» PROVIDED DATA:
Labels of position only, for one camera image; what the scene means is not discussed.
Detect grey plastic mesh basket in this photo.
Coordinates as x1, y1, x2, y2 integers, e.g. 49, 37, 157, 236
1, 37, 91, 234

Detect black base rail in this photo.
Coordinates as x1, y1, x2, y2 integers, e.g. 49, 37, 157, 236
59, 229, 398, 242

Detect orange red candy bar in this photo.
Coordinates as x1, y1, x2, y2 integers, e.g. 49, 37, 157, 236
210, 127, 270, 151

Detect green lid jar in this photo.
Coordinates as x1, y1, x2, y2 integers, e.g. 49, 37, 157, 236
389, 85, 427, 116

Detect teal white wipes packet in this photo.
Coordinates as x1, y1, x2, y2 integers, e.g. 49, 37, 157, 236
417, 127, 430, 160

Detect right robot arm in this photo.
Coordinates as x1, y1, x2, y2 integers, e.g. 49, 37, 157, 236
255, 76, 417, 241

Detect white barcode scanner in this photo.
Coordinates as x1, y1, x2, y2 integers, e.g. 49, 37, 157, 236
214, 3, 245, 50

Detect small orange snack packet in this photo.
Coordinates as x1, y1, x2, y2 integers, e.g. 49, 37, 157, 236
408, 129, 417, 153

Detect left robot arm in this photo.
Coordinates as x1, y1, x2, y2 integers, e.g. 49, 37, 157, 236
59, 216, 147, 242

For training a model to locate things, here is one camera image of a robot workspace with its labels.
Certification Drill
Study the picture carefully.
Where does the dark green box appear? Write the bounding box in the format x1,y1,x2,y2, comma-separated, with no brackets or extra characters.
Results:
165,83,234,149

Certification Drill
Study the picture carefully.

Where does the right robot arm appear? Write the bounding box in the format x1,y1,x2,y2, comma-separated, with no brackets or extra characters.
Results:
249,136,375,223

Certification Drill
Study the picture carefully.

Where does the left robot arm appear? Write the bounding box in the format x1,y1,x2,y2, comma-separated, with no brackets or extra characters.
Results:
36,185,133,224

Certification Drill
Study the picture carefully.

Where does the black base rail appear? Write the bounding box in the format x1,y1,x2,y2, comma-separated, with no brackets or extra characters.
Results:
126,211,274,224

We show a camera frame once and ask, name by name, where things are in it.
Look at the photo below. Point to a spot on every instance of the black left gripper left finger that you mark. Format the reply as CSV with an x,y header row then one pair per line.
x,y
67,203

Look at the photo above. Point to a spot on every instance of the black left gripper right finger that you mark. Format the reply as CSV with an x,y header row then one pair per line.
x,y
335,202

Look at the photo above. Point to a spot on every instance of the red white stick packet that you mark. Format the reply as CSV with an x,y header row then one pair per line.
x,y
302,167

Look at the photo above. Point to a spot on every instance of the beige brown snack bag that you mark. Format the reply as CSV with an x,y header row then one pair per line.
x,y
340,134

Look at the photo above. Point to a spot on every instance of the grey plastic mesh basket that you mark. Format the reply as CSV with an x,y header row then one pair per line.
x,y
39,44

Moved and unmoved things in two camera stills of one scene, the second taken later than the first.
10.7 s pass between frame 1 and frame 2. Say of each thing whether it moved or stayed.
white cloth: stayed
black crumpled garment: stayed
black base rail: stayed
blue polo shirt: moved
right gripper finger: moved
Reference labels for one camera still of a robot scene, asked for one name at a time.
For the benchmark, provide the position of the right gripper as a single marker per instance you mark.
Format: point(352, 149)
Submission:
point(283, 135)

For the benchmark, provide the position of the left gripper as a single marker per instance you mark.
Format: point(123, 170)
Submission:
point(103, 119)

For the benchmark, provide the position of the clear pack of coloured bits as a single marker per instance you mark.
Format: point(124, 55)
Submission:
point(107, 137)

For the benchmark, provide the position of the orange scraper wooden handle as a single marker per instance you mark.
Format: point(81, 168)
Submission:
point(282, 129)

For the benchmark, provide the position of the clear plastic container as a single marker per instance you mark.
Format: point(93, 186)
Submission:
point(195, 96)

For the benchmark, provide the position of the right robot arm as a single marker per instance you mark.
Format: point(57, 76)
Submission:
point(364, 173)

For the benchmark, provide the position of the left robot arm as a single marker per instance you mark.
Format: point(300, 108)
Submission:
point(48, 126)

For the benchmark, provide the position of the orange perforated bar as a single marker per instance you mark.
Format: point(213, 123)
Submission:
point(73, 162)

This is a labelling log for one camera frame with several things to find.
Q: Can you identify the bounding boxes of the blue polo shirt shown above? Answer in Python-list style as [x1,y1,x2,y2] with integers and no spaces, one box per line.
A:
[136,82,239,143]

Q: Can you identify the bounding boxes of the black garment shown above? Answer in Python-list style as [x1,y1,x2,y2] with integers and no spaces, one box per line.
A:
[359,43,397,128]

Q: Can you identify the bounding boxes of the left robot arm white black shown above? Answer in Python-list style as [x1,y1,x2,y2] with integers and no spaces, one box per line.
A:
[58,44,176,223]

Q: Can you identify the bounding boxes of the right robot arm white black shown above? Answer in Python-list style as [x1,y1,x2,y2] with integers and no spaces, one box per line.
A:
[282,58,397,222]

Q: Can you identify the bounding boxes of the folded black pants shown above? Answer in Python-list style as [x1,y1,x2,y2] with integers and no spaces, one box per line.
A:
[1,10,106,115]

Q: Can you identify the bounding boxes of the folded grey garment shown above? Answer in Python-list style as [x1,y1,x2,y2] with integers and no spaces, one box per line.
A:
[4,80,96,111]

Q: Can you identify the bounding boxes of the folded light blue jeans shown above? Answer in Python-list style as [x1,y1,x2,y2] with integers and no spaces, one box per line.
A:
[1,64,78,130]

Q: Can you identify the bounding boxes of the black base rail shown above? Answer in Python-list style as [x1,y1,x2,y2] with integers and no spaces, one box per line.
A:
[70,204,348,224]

» YOUR INSTRUCTIONS: All lines in the listing above between the line with "Format: point(81, 168)" and the line with "Format: point(57, 76)", inclusive, should be set down exactly, and no line outside that range.

» EXERCISE ANSWER:
Format: point(81, 168)
Submission:
point(282, 129)

For the benchmark, provide the position of the clear plastic container as a single marker per instance you mark.
Format: point(93, 186)
Submission:
point(195, 96)

For the benchmark, provide the position of the right robot arm as a single marker per instance you mark.
Format: point(57, 76)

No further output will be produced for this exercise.